Vertexai Pre - Datahub

Overview

The vertexai module ingests metadata from Vertex AI into DataHub. It is intended for production ingestion workflows and module-specific capabilities are documented below.

Ingestion Job extracts Models, Datasets, Training Jobs, Endpoints, Experiments, Experiment Runs, Model Evaluations, and Pipelines from Vertex AI in a given project and region.

The source supports ingesting across multiple GCP projects by specifying project_ids, project_labels, or project_id_pattern. Use env (e.g., PROD, DEV, STAGING) to distinguish between environments. The optional platform_instance field namespaces resources to avoid URN collisions when ingesting from multiple Vertex AI setups.

Performance: Resources are fetched ordered by update time (most recently updated first). Limits like max_training_jobs_per_type cap how many resources are processed per run — for example, max_training_jobs_per_type: 1000 will process only the 1000 most recently updated training jobs of each type.

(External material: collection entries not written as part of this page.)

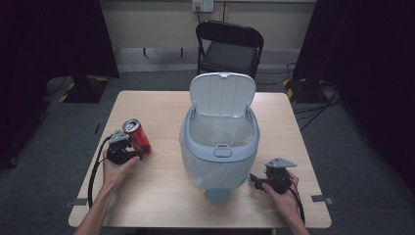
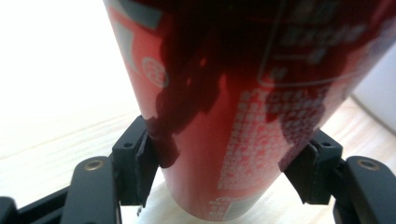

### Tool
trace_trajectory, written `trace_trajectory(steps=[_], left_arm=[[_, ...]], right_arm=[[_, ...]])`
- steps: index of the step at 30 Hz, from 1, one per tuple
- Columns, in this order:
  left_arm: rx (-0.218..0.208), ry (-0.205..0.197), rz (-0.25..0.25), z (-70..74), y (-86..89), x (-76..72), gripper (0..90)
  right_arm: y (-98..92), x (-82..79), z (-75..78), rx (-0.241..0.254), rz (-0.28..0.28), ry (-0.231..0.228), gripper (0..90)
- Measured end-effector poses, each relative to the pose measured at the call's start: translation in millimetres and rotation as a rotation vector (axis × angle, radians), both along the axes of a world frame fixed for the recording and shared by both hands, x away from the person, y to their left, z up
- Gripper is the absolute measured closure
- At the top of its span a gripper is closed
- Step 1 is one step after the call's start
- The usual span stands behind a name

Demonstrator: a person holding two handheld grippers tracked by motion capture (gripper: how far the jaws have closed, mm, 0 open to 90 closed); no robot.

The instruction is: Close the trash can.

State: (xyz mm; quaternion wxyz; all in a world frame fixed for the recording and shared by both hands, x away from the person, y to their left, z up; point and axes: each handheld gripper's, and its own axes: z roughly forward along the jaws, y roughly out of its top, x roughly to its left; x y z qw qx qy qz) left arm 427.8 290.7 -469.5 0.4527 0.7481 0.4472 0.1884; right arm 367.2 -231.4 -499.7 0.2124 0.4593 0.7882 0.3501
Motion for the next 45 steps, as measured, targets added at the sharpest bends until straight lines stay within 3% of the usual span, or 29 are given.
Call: trace_trajectory(steps=[9, 30, 38, 45], left_arm=[[-0.041, -0.009, -0.009, 11.2, -5.3, -15.3, 34.1], [-0.125, -0.065, -0.094, 58.3, -11.0, -51.6, 34.2], [-0.136, -0.113, -0.134, 80.7, -17.7, -58.7, 34.3], [-0.144, -0.182, -0.18, 108.8, -24.1, -63.7, 34.3]], right_arm=[[0.0, -0.1, 0.0, 0.0, 0.0, 0.0, 22.1], [0.1, -0.1, 0.0, -0.001, -0.002, 0.0, 22.0], [0.1, 0.0, 0.0, -0.001, -0.002, 0.0, 21.9], [0.2, 0.0, 0.0, -0.001, -0.003, 0.0, 21.9]])
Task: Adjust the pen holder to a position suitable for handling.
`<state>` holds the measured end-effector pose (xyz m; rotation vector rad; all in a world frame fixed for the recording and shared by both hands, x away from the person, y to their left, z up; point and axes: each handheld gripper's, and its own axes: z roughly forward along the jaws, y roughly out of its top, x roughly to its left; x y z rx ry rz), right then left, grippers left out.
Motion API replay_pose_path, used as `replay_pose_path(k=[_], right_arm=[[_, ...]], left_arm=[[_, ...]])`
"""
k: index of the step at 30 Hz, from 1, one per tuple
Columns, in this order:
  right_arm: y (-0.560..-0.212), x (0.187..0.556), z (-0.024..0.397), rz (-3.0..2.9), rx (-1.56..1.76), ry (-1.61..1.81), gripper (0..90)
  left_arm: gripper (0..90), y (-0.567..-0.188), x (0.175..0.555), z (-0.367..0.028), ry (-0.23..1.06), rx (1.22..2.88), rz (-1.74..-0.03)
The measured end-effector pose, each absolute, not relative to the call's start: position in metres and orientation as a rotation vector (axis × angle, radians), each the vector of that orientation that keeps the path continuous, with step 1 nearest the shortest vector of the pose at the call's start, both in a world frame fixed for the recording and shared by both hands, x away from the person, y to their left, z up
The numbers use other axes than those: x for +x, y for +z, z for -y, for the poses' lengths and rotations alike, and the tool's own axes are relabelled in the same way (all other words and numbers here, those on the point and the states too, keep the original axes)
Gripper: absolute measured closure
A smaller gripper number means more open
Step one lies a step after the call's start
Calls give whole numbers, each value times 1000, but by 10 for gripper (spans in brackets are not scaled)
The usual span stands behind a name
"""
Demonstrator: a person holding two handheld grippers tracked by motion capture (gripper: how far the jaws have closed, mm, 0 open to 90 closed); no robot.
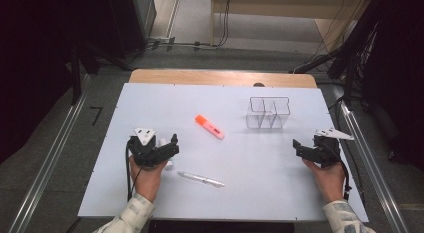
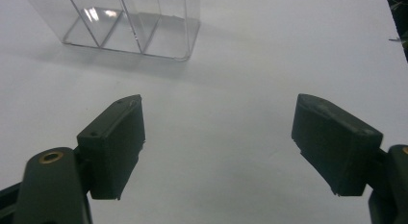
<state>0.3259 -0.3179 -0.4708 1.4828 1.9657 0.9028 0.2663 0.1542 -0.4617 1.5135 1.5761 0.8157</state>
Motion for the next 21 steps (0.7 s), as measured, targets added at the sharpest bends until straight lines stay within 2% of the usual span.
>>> replay_pose_path(k=[6,14,19,21], right_arm=[[-470,330,320,-1960,1477,901,246],[-468,342,318,-1944,1469,908,308],[-468,350,317,-1935,1474,915,343],[-468,356,316,-1918,1469,923,388]], left_arm=[[198,-462,278,-129,789,1552,-1529],[225,-460,300,-93,749,1625,-1491],[331,-458,311,-77,745,1655,-1459],[387,-457,319,-68,709,1667,-1451]])
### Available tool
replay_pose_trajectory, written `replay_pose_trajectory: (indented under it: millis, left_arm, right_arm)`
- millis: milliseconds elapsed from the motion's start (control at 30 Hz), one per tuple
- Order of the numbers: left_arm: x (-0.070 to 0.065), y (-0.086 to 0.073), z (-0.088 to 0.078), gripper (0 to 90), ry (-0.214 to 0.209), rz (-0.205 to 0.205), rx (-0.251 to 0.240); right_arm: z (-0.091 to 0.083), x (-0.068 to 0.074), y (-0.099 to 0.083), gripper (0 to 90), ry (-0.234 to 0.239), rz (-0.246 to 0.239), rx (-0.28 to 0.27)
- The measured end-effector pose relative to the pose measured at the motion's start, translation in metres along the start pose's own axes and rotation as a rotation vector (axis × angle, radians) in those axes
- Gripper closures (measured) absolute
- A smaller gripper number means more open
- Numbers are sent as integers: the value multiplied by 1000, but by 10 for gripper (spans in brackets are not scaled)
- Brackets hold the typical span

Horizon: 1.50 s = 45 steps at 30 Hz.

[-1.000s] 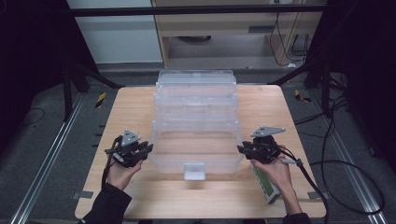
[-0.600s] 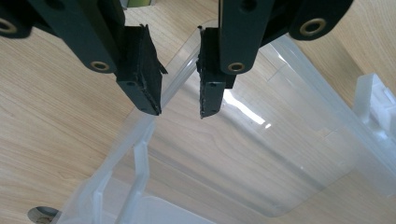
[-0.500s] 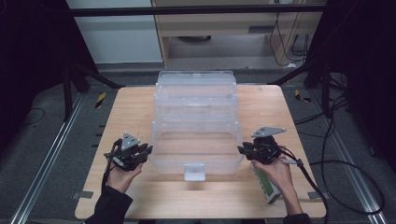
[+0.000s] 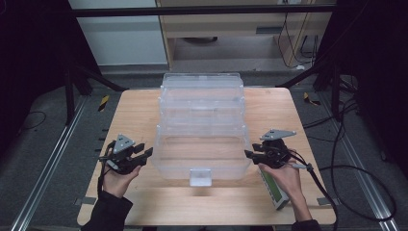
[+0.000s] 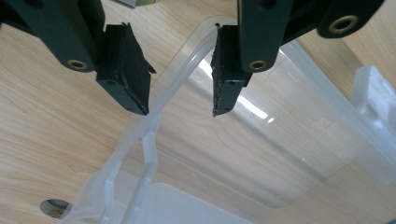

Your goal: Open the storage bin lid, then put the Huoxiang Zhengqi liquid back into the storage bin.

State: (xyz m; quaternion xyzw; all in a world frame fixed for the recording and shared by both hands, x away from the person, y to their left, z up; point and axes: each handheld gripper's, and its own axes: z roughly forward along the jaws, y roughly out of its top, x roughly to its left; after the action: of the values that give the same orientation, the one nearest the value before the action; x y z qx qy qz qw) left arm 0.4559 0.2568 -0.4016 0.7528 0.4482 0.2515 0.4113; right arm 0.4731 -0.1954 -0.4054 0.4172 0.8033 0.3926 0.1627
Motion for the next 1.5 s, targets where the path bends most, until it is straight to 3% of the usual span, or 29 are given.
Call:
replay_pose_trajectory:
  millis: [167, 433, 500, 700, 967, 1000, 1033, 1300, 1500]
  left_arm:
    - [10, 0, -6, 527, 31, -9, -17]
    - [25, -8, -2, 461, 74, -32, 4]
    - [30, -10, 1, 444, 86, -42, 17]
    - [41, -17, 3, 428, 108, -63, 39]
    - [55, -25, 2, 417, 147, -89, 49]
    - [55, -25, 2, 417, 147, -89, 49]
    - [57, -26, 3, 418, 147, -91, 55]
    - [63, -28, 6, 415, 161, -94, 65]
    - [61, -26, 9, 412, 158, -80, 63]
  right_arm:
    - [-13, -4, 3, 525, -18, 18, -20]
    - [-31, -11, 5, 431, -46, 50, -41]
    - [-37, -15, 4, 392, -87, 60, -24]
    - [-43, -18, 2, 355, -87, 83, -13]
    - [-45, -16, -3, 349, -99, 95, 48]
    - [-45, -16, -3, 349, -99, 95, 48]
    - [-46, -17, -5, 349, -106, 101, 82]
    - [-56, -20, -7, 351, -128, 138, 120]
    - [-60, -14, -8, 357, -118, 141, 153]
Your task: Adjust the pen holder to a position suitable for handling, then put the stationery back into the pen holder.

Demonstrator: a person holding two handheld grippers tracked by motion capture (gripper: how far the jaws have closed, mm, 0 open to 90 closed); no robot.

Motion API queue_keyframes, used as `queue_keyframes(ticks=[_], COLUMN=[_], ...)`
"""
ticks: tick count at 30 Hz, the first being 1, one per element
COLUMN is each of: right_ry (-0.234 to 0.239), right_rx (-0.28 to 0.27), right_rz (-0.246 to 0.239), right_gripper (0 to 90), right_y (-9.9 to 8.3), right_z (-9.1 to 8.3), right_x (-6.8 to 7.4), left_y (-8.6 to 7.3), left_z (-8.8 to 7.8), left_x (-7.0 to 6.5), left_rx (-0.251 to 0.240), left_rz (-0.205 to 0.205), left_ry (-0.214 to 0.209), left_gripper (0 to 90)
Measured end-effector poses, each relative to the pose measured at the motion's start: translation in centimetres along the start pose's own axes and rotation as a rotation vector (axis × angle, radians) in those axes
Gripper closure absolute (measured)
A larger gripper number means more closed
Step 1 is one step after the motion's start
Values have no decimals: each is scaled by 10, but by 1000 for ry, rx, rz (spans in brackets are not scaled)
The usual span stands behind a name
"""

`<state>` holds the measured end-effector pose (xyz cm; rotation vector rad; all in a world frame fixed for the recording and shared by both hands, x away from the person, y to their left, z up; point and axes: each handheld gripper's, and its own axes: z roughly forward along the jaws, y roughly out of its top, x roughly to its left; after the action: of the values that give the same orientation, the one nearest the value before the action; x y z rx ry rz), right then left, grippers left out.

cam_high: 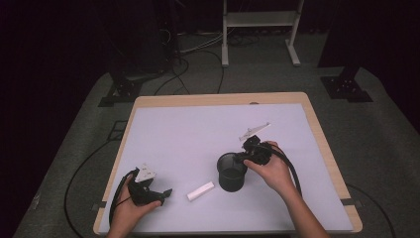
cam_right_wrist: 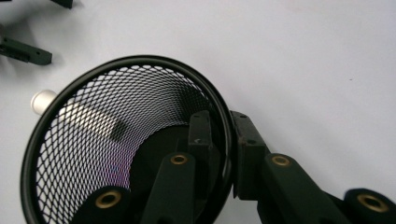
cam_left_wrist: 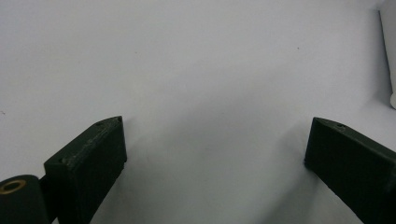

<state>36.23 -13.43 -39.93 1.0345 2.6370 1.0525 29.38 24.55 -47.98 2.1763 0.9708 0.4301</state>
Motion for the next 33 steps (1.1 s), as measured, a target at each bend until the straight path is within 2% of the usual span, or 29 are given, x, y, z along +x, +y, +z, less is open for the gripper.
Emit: queue_keyframes(ticks=[3,5,6,7,10,15,16,24,33], right_ry=[0,0,1,1,7,-2,-9,-39,-88], right_rx=[-11,-19,-33,-33,-62,-92,-111,-168,-201], right_rz=[-1,0,1,1,5,8,16,62,85], right_gripper=[734,684,622,622,503,417,393,338,311], right_y=[0,-1,-2,-2,-4,-9,-13,-25,-41], right_z=[-3,-6,-10,-10,-16,-25,-30,-50,-65], right_x=[0,0,-1,-1,-2,-2,-2,-10,-18], left_y=[0,0,0,0,0,0,0,0,0], left_z=[0,0,0,0,0,0,0,0,0], left_x=[0,0,0,0,0,0,0,0,0], left_rx=[-1,-1,0,-1,-3,-4,-4,-3,-2], left_rz=[-1,0,0,-1,-3,-2,-2,-4,3], left_ry=[0,0,0,0,0,1,1,-1,1], left_gripper=[47,47,47,47,47,47,47,47,47])
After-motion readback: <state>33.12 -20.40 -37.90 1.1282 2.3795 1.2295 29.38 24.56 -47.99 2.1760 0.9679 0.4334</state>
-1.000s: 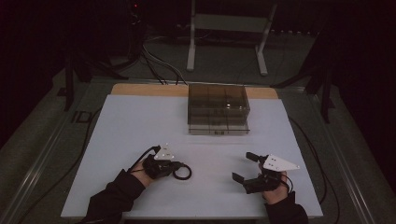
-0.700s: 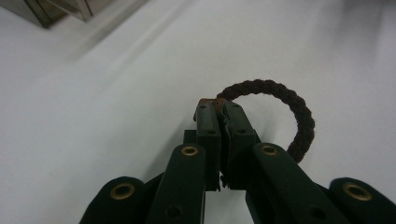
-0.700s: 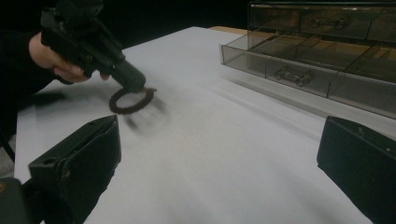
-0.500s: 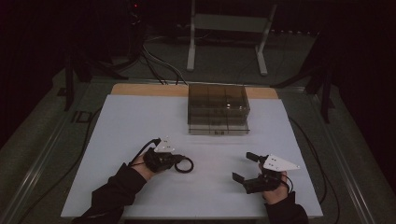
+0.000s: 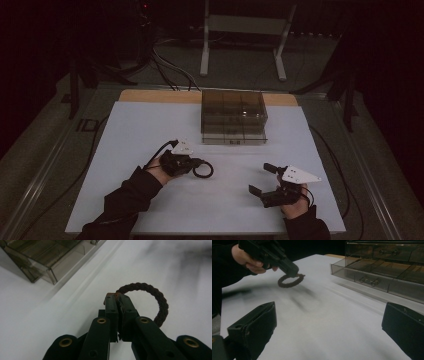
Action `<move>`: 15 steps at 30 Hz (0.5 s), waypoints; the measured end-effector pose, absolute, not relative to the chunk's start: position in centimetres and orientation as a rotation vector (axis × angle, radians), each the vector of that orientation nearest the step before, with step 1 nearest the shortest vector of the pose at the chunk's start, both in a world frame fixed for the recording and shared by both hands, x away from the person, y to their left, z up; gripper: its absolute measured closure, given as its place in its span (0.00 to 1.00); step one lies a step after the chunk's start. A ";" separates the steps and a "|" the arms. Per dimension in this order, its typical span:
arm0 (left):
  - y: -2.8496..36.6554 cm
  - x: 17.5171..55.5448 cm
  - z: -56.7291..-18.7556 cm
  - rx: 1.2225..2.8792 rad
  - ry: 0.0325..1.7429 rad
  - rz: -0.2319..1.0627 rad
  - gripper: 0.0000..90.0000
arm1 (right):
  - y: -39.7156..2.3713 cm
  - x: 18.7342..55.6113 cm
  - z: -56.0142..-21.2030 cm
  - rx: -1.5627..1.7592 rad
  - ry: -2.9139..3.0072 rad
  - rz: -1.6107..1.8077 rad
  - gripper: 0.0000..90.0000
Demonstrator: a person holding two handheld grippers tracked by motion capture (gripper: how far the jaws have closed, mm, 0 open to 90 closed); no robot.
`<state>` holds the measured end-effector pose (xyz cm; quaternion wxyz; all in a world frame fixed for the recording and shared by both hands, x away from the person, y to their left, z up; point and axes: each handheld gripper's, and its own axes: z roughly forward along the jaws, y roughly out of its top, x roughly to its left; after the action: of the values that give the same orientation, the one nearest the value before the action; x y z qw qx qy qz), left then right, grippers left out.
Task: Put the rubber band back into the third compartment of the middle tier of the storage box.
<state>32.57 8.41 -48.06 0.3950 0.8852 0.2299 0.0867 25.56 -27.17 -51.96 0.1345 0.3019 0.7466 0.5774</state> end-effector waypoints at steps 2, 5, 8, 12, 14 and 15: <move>8.1 32.8 -47.9 2.243 0.578 0.216 0.98 | -27.1 25.5 -51.9 0.868 2.164 1.671 0.00; 7.7 33.0 -47.7 2.249 0.571 0.216 0.98 | -27.1 25.5 -51.9 0.874 2.165 1.676 0.00; 7.2 33.3 -47.5 2.250 0.560 0.219 0.98 | -27.1 25.5 -51.9 0.868 2.166 1.674 0.00; 6.5 33.6 -47.0 2.253 0.544 0.222 0.98 | -27.1 25.5 -51.9 0.869 2.166 1.676 0.00; 6.1 33.8 -46.8 2.253 0.536 0.222 0.98 | -27.2 25.5 -51.9 0.868 2.165 1.677 0.00; 5.9 33.9 -46.6 2.255 0.533 0.224 0.98 | -27.2 25.5 -51.9 0.871 2.165 1.678 0.00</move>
<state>33.95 5.88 -46.64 0.3959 0.8895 0.2102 0.0884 25.53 -27.16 -51.92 0.1332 0.3004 0.7466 0.5784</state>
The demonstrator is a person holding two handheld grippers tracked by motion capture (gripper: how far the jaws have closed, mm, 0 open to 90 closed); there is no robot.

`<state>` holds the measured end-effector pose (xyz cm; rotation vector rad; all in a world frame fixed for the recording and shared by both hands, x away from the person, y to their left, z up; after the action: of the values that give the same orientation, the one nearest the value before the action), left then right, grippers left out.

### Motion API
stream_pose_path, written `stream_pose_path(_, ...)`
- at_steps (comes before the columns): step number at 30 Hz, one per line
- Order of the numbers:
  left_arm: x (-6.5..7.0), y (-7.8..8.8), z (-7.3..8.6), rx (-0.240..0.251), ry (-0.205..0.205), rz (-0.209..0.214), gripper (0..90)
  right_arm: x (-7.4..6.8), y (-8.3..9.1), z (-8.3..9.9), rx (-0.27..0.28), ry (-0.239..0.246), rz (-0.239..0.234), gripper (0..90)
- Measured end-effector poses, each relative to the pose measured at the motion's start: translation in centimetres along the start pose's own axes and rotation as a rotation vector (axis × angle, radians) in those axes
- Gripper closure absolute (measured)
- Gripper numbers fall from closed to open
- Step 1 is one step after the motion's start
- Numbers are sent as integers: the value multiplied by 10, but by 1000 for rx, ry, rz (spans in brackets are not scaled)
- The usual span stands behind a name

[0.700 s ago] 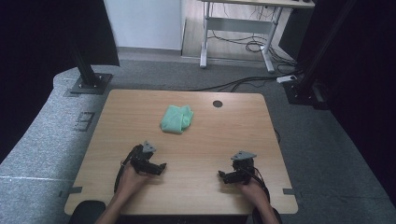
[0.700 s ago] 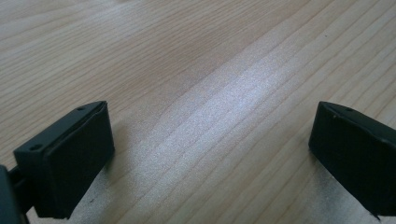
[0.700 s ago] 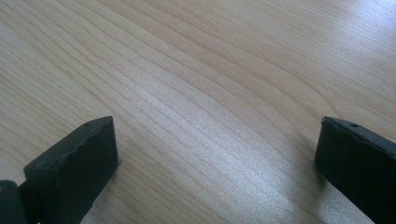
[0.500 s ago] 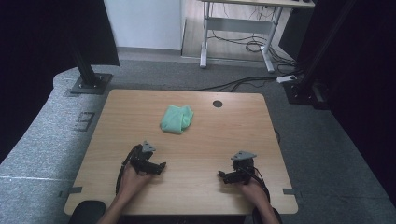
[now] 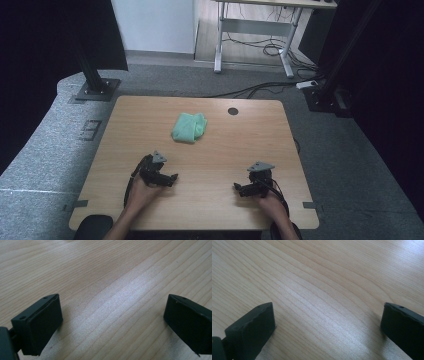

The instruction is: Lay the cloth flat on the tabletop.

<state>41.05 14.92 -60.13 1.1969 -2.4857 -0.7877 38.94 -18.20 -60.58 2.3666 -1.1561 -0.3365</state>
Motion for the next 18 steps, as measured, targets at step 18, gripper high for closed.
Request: stream_pose_path(18,10,-5,-18,27,-19,40,65,0,0,0,0,0,0,0)
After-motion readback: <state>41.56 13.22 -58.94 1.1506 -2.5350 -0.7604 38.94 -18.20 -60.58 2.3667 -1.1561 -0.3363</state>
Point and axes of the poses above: each handheld gripper's, and its own axes: y roughly backward along the jaws, z roughly out of its underside, x roughly to its right, the point moved 7 cm from there along -y, roughly forward along the jaws, and after that the axes turned 13 degrees about x, right-handed, at the moved point
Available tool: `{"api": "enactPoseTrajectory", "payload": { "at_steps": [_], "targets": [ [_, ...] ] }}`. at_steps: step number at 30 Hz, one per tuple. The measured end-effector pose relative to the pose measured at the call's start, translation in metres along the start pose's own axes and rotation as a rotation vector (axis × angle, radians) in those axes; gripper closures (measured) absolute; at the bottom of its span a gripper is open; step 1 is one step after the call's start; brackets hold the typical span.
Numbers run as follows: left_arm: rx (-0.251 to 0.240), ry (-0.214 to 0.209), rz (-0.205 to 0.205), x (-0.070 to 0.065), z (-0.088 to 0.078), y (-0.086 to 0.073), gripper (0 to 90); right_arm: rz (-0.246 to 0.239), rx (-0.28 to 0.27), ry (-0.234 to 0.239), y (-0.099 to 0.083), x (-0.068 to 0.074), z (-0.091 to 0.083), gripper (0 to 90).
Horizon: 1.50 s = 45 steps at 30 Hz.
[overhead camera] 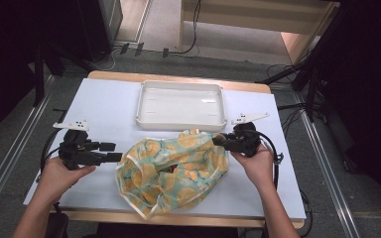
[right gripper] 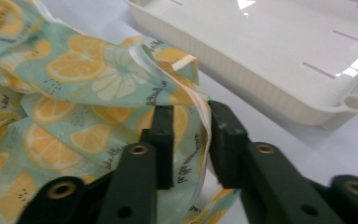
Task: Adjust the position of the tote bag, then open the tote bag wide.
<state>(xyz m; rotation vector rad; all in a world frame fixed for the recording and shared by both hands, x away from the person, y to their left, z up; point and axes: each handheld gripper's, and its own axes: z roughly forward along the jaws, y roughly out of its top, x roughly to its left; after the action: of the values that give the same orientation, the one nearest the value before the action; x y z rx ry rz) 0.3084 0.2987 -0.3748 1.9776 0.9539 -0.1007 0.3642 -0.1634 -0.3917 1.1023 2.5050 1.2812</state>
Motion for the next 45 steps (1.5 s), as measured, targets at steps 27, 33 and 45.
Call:
{"api": "enactPoseTrajectory", "payload": {
  "at_steps": [27,33,45],
  "targets": [
    [0.088,-0.074,0.148,-0.029,0.057,0.072,30.9,-0.04,-0.081,-0.006,0.0,0.041,-0.056,55.5],
    [0.109,-0.066,0.169,-0.028,0.076,0.078,30.9,-0.008,-0.056,0.021,-0.019,0.046,-0.047,55.9],
    [0.168,-0.081,0.181,-0.021,0.101,0.069,35.3,-0.013,-0.075,-0.008,-0.028,0.054,-0.038,59.0]
  ]
}}
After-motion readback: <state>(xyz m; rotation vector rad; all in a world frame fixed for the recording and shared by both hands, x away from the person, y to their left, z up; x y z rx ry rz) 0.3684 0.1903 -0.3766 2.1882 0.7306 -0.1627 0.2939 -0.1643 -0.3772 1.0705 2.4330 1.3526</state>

Enabling stateful_ingestion has two effects: (1) resources not updated since the previous run are skipped, reducing redundant API calls on subsequent runs; and (2) entities deleted from Vertex AI are automatically soft-deleted in DataHub. Use stateful_ingestion.ignore_old_state: true to get soft-deletion only without the incremental skip behaviour.

For improved organization in the DataHub UI:

Model versions are organized under their respective model group folders
Pipeline tasks and task runs are nested under their parent pipeline folders

Prerequisites

Before running ingestion, ensure network connectivity to the source, valid authentication credentials, and read permissions for metadata APIs required by this module.

Vertex AI setup

Refer to Vertex AI documentation for Vertex AI basics.

GCP Authentication

Set up Application Default Credentials (ADC) following GCP docs.

Permissions

Grant the following permissions to the service account on all target projects.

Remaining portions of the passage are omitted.